- **Task objective**: Lines that include the word "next" should be copied from the listing that follows.

- **Data provided**:

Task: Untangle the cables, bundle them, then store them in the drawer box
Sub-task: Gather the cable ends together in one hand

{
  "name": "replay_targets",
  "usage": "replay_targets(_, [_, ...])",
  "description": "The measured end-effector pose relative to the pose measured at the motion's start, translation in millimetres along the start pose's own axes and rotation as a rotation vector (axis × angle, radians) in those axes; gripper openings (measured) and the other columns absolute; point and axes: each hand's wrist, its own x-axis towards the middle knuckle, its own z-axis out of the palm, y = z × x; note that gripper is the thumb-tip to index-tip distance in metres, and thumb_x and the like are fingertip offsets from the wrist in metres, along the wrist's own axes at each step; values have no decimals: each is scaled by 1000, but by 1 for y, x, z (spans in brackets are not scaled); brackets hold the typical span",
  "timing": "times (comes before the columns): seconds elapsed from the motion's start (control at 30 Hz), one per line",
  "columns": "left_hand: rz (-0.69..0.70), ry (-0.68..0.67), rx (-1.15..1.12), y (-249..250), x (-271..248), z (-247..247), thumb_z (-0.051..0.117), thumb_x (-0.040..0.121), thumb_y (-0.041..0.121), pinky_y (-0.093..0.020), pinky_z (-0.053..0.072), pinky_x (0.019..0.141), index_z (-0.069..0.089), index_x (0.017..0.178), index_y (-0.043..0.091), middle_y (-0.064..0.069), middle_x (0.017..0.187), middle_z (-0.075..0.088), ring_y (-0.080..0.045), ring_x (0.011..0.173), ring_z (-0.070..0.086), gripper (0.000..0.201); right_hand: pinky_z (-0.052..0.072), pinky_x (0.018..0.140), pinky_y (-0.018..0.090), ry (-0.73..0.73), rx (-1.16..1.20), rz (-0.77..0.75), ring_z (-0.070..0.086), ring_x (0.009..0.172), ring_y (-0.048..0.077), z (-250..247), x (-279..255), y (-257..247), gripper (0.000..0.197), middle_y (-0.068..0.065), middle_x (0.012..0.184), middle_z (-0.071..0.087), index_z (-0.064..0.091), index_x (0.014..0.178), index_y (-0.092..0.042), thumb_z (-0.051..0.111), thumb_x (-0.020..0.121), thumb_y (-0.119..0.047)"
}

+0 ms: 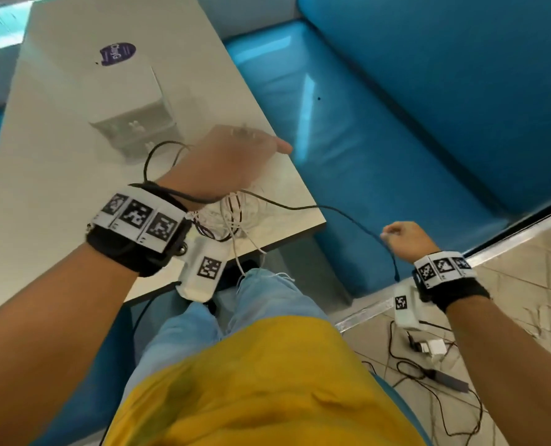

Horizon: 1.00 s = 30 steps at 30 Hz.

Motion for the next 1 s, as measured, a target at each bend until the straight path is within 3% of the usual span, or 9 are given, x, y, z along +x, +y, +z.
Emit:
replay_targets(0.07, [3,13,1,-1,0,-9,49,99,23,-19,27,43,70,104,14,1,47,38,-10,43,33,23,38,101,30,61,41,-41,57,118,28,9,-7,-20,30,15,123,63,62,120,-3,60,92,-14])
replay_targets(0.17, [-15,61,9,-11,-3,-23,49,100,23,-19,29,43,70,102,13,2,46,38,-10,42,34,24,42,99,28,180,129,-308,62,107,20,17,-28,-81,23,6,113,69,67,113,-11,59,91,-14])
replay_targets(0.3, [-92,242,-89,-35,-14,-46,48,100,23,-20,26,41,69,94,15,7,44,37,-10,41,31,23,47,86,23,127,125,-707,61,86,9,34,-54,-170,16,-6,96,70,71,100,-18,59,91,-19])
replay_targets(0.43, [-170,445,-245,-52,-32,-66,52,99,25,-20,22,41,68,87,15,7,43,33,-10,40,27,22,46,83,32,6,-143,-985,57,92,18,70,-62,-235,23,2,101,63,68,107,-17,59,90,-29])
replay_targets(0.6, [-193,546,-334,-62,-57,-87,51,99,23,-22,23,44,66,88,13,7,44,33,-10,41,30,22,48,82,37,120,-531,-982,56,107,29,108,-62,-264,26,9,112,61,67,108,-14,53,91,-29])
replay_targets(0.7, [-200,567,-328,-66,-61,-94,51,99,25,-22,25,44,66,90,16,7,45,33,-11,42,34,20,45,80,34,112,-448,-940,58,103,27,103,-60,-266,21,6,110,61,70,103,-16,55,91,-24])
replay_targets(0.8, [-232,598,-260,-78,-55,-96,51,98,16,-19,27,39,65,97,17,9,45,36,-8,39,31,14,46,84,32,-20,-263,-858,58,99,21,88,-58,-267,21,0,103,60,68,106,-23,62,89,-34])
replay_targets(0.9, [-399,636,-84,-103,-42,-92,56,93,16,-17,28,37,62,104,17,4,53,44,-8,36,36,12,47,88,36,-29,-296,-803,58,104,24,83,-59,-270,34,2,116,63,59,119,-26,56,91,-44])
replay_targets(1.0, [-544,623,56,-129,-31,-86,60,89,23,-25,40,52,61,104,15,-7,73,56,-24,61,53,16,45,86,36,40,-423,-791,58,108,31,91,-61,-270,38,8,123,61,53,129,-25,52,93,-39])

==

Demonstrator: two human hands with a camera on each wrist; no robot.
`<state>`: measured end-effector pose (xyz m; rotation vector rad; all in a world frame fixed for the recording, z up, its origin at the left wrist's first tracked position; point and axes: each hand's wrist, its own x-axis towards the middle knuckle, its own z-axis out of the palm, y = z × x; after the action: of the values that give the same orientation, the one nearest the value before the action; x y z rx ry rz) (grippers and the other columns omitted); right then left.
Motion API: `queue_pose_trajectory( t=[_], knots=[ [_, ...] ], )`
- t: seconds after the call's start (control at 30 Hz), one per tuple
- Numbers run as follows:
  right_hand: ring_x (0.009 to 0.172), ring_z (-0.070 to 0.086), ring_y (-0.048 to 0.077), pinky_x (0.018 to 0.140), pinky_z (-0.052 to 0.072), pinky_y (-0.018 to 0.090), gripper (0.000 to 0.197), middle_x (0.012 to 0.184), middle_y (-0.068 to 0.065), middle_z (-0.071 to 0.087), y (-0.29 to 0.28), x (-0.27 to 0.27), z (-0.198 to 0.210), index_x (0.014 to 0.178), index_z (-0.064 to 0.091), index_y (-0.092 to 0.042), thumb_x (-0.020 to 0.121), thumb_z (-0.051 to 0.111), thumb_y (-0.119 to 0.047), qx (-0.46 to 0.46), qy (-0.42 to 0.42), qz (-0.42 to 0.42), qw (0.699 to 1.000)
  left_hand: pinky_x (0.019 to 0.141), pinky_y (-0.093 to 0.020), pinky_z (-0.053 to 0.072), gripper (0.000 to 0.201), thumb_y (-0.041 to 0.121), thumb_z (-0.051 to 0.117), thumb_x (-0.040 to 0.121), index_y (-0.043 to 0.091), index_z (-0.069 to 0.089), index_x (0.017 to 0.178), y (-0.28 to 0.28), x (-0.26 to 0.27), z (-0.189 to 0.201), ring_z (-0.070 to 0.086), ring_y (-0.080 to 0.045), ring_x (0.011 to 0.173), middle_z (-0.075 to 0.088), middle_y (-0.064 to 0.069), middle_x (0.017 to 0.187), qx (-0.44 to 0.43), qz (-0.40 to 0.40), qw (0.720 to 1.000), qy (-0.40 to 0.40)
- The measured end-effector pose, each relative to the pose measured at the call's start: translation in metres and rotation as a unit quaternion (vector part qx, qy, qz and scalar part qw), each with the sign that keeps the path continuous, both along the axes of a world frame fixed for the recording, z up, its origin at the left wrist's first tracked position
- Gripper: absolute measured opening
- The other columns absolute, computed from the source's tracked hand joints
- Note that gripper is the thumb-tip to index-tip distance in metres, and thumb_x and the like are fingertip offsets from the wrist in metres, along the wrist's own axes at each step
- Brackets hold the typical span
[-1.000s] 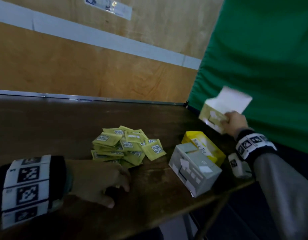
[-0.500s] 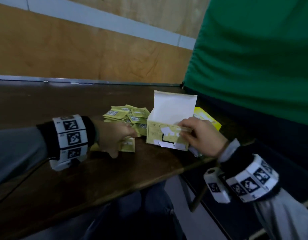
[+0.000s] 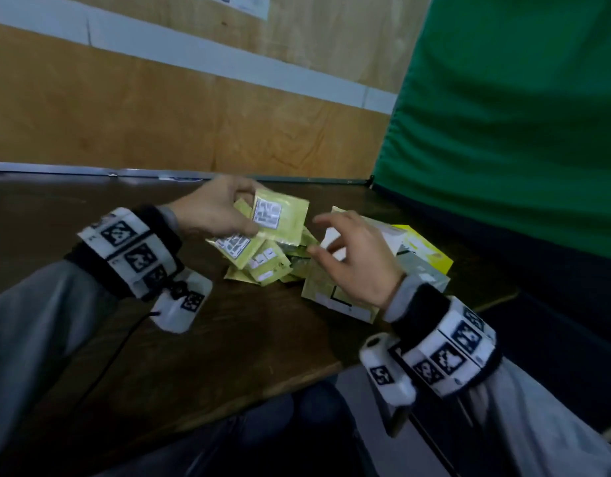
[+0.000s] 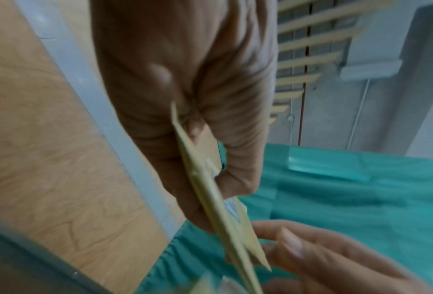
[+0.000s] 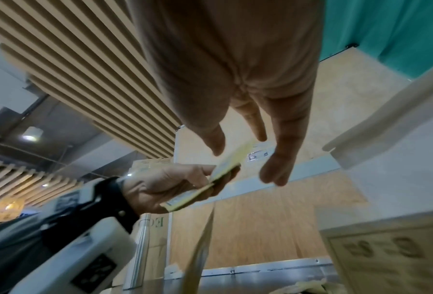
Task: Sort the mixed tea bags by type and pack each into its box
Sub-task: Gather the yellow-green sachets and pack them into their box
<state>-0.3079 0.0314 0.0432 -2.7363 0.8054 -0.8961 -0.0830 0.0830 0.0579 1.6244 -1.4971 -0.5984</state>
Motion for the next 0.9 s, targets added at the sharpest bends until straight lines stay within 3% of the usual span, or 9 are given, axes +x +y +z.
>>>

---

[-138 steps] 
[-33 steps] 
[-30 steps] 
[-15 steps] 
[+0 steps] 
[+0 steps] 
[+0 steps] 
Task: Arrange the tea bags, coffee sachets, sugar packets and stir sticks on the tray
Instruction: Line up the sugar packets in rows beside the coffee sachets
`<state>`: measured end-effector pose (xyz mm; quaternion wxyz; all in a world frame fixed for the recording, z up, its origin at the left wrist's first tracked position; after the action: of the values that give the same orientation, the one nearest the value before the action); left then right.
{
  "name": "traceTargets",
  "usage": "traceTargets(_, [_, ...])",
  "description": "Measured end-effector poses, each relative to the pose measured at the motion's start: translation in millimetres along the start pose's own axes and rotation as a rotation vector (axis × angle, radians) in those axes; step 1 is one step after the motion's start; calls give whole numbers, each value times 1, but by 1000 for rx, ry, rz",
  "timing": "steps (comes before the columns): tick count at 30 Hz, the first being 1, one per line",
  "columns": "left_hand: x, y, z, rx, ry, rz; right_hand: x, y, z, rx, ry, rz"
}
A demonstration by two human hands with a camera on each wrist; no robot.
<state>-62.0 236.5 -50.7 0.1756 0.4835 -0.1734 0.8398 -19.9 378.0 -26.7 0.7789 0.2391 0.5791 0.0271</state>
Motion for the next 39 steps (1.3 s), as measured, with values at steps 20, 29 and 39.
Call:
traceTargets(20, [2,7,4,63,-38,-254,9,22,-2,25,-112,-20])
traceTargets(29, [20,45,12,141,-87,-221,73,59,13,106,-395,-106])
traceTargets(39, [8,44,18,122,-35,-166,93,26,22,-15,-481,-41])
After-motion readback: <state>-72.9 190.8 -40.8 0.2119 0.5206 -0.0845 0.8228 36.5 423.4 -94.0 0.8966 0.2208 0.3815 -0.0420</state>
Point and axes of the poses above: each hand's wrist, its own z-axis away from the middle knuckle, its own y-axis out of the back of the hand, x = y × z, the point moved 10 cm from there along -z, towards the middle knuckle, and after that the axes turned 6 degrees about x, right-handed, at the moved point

- **Finished task**:
Motion for the next 1 s, as measured, a target at each bend until the straight path is within 3% of the usual span, or 9 are given, x, y, z along +x, +y, +z.
Motion for the next 0.9 s, targets added at the sharpest bends until straight lines stay within 3% of the usual span, or 9 are given, axes +x +y +z.
Motion for the next 39 steps (1.3 s), as measured, with values at steps 20, 29 and 39.

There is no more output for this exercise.